Chief Justice of the Madhya Pradesh High Court
- In office 18 March 2017 – 1 November 2018
- Nominated by: Jagdish Singh Khehar
- Appointed by: Pranab Mukherjee

Judge of the Patna High Court
- In office 8 February 2016 – 17 March 2017
- Nominated by: T. S. Thakur
- Appointed by: Pranab Mukherjee

Judge of the Punjab and Haryana High Court
- In office 2 July 2002 – 7 February 2016
- Nominated by: Bhupinder Nath Kirpal
- Appointed by: Kocheril Raman Narayanan

Personal details
- Born: 17 October 1957 (age 68)

= Hemant Gupta =

Indian judge (born 1957)

Hemant Gupta (born 17 October 1957) is a former judge of Supreme Court of India. He is also a former chief justice of the Madhya Pradesh High Court and judge of the Patna High Court and Punjab and Haryana High Court.
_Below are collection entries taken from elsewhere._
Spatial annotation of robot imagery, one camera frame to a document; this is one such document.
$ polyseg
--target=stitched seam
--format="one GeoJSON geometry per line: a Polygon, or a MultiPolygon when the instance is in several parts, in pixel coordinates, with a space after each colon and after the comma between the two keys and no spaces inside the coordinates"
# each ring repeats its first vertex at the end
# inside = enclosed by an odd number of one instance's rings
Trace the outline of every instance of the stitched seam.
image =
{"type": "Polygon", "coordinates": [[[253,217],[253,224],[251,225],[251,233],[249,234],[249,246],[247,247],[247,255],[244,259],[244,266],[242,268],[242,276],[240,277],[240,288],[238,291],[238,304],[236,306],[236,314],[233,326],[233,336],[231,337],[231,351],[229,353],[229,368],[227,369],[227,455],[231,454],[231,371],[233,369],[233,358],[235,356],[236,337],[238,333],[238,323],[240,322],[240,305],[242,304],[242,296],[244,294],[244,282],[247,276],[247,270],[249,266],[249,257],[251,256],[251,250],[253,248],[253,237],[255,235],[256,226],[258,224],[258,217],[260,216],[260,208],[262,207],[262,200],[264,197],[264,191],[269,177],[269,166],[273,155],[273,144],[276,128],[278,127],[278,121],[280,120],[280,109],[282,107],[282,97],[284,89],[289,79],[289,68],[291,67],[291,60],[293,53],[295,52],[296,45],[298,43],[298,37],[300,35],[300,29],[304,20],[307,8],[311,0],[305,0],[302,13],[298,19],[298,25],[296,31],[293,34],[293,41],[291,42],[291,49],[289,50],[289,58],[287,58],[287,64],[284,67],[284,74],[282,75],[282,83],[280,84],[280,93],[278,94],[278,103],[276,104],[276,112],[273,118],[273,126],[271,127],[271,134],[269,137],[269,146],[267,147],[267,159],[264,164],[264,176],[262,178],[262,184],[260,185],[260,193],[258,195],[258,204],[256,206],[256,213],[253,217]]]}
He retired on 16 October 2022.

==Career==

Gupta enrolled as an advocate in July 1980 and started practice in the District Court of Chandigarh. He entered in the High Court of Punjab and Haryana and worked on civil, labour, company and constitutional matters. In 1997 he was appointed additional advocate general of Punjab and elevated as a judge of High Court of Punjab and Haryana on 2 July 2002. Gupta was transferred to the Patna High Court in February 2016, thereafter took over the charge of acting chief justice of the Patna High Court after the retirement of Justice Iqbal Ahmed Ansari on 29 October 2016. He was appointed the chief justice of the Madhya Pradesh High Court on 18 March 2017. On 2 November 2018, he became a judge of the Supreme Court of India. He retired on 16 October 2022.